_What you have to do_
Which lines of the records contain "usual"? Collect every one of them.
----------------------------------------
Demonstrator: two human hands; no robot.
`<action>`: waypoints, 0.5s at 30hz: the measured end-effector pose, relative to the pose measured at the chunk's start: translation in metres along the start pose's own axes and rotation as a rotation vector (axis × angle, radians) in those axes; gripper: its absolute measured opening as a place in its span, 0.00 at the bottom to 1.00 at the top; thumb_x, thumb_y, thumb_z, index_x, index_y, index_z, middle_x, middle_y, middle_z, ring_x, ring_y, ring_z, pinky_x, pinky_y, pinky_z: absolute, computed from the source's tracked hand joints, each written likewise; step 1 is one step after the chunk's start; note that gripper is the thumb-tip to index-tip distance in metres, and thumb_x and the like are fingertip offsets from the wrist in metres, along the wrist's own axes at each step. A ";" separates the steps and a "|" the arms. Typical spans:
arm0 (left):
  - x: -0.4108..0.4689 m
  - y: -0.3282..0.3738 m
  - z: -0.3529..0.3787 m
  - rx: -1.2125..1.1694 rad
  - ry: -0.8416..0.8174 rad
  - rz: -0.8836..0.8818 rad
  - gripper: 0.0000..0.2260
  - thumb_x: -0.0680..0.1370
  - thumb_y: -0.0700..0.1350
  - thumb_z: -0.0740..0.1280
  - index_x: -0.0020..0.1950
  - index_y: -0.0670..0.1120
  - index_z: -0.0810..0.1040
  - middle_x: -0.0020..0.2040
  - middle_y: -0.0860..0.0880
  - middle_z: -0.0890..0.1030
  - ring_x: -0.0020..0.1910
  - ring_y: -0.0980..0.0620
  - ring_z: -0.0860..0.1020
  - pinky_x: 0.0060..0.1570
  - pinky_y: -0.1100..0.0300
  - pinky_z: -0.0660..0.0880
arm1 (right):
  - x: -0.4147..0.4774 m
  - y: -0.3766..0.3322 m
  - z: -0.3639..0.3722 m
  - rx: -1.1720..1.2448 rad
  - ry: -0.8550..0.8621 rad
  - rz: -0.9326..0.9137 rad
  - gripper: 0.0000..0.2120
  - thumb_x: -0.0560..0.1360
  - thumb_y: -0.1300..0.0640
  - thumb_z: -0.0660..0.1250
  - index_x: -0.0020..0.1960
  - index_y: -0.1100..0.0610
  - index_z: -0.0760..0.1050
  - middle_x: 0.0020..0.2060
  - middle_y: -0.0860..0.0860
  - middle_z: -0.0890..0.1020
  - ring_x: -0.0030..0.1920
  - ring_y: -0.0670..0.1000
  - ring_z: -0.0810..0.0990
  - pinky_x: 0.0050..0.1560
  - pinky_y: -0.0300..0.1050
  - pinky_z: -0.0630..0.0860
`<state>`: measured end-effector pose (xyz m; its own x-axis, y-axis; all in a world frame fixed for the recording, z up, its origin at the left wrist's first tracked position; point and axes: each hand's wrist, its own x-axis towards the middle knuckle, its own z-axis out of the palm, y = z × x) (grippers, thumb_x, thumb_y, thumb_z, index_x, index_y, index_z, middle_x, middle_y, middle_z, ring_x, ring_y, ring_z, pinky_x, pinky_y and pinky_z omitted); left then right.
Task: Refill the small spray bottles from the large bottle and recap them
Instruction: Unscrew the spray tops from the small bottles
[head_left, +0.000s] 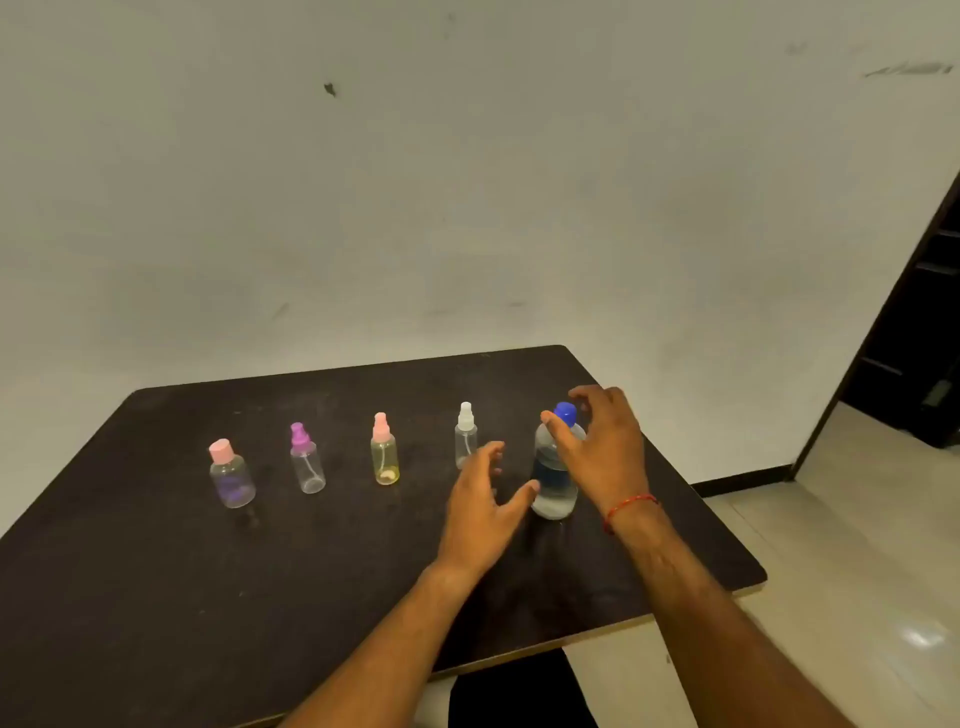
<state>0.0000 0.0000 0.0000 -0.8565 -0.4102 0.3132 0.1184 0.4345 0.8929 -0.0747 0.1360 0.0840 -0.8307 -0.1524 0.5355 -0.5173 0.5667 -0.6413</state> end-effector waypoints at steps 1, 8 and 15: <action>0.004 0.003 0.008 0.005 -0.026 0.000 0.33 0.74 0.56 0.77 0.76 0.52 0.68 0.69 0.56 0.74 0.65 0.60 0.74 0.63 0.61 0.76 | 0.005 0.001 0.000 -0.028 -0.043 0.014 0.18 0.73 0.44 0.72 0.57 0.52 0.75 0.53 0.50 0.76 0.52 0.49 0.76 0.51 0.40 0.75; 0.027 0.015 0.042 -0.015 -0.122 0.024 0.29 0.72 0.54 0.79 0.69 0.55 0.72 0.60 0.58 0.81 0.60 0.58 0.79 0.61 0.57 0.78 | 0.024 0.004 -0.005 -0.083 -0.189 0.036 0.11 0.71 0.50 0.75 0.50 0.52 0.77 0.44 0.47 0.79 0.44 0.47 0.77 0.46 0.36 0.73; 0.030 0.014 0.043 -0.027 -0.112 0.052 0.28 0.72 0.53 0.79 0.68 0.58 0.73 0.57 0.60 0.82 0.57 0.61 0.80 0.57 0.67 0.76 | 0.030 0.007 -0.011 0.090 -0.349 0.039 0.19 0.71 0.66 0.71 0.59 0.50 0.78 0.53 0.47 0.80 0.53 0.48 0.78 0.60 0.44 0.77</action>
<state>-0.0454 0.0280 0.0080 -0.8995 -0.2946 0.3227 0.1764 0.4309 0.8850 -0.1008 0.1447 0.1014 -0.8624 -0.4078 0.2998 -0.4868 0.5064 -0.7117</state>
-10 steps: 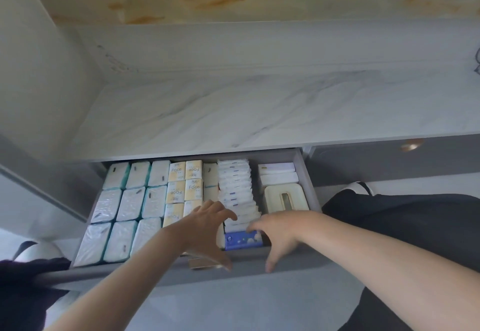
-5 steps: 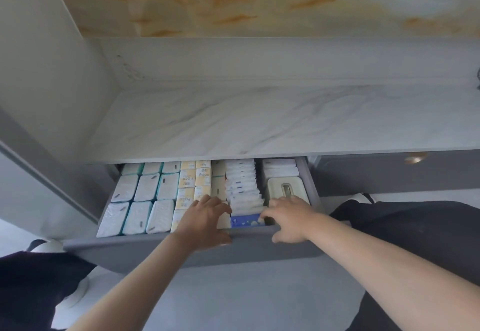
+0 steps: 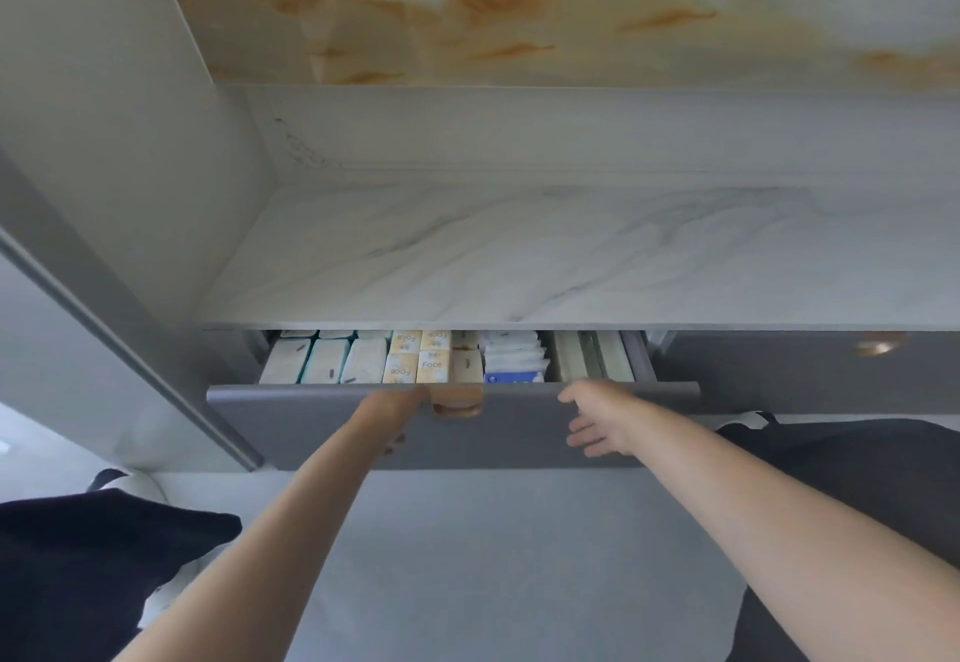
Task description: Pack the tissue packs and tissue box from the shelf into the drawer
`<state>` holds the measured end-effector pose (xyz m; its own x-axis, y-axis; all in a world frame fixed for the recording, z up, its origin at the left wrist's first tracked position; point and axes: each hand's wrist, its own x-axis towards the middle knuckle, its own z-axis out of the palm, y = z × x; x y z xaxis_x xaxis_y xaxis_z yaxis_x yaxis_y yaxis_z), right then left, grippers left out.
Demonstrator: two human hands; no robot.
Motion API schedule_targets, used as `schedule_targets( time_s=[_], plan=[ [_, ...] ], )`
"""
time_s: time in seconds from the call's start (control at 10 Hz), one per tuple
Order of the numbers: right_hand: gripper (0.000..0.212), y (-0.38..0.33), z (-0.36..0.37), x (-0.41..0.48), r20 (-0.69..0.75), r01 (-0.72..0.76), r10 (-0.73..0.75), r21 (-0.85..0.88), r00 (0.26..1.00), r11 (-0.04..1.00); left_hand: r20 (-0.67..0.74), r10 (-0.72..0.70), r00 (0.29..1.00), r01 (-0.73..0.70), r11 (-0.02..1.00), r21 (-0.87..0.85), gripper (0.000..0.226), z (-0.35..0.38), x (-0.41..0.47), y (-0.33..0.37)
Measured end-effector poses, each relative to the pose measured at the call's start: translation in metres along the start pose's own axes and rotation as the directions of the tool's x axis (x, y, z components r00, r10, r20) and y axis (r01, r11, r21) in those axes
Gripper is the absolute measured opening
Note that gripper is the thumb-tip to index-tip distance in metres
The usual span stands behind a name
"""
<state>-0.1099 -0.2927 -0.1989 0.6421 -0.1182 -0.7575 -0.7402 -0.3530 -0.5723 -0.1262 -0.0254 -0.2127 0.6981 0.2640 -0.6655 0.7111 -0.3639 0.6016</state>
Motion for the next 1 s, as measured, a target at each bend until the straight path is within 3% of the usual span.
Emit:
schedule_targets(
  time_s=[0.1, 0.3, 0.5, 0.7, 0.8, 0.9, 1.0],
  plan=[
    [0.056, -0.008, -0.007, 0.015, 0.053, -0.042, 0.030, 0.227, 0.998, 0.973, 0.072, -0.019, 0.997, 0.042, 0.939, -0.341, 0.048, -0.008, 0.013, 0.006],
    [0.067, -0.036, -0.004, 0.038, 0.093, -0.044, -0.007, 0.533, 0.996, 0.845, 0.107, 0.090, 0.990, -0.032, 0.891, -0.453, 0.039, -0.004, 0.038, 0.018],
    [0.062, -0.056, 0.000, 0.061, 0.084, -0.023, -0.045, 0.671, 0.995, 0.741, 0.092, 0.179, 0.979, -0.108, 0.851, -0.514, 0.050, -0.006, 0.059, 0.034],
    [0.050, -0.056, 0.007, 0.065, 0.087, -0.010, -0.060, 0.641, 0.994, 0.768, 0.126, 0.163, 0.979, -0.085, 0.875, -0.476, 0.049, -0.008, 0.069, 0.041],
    [0.032, -0.061, 0.009, 0.052, 0.042, -0.044, 0.028, 0.459, 0.999, 0.887, 0.107, 0.142, 0.984, -0.075, 0.876, -0.476, 0.042, -0.012, 0.058, 0.046],
    [0.032, -0.073, 0.016, 0.031, -0.009, 0.040, -0.039, 0.220, 0.999, 0.975, 0.093, 0.223, 0.970, -0.155, 0.870, -0.468, 0.034, -0.022, 0.028, 0.067],
    [0.025, -0.108, 0.018, -0.017, -0.035, 0.336, -0.335, 0.180, 0.941, 0.924, -0.023, 0.514, 0.857, -0.471, 0.766, -0.437, 0.034, -0.049, -0.024, 0.104]
  ],
)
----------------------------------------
_Answer space_
The usual span stands behind a name
Motion for the next 1 s, as measured, a target at each bend until the straight path is within 3% of the usual span.

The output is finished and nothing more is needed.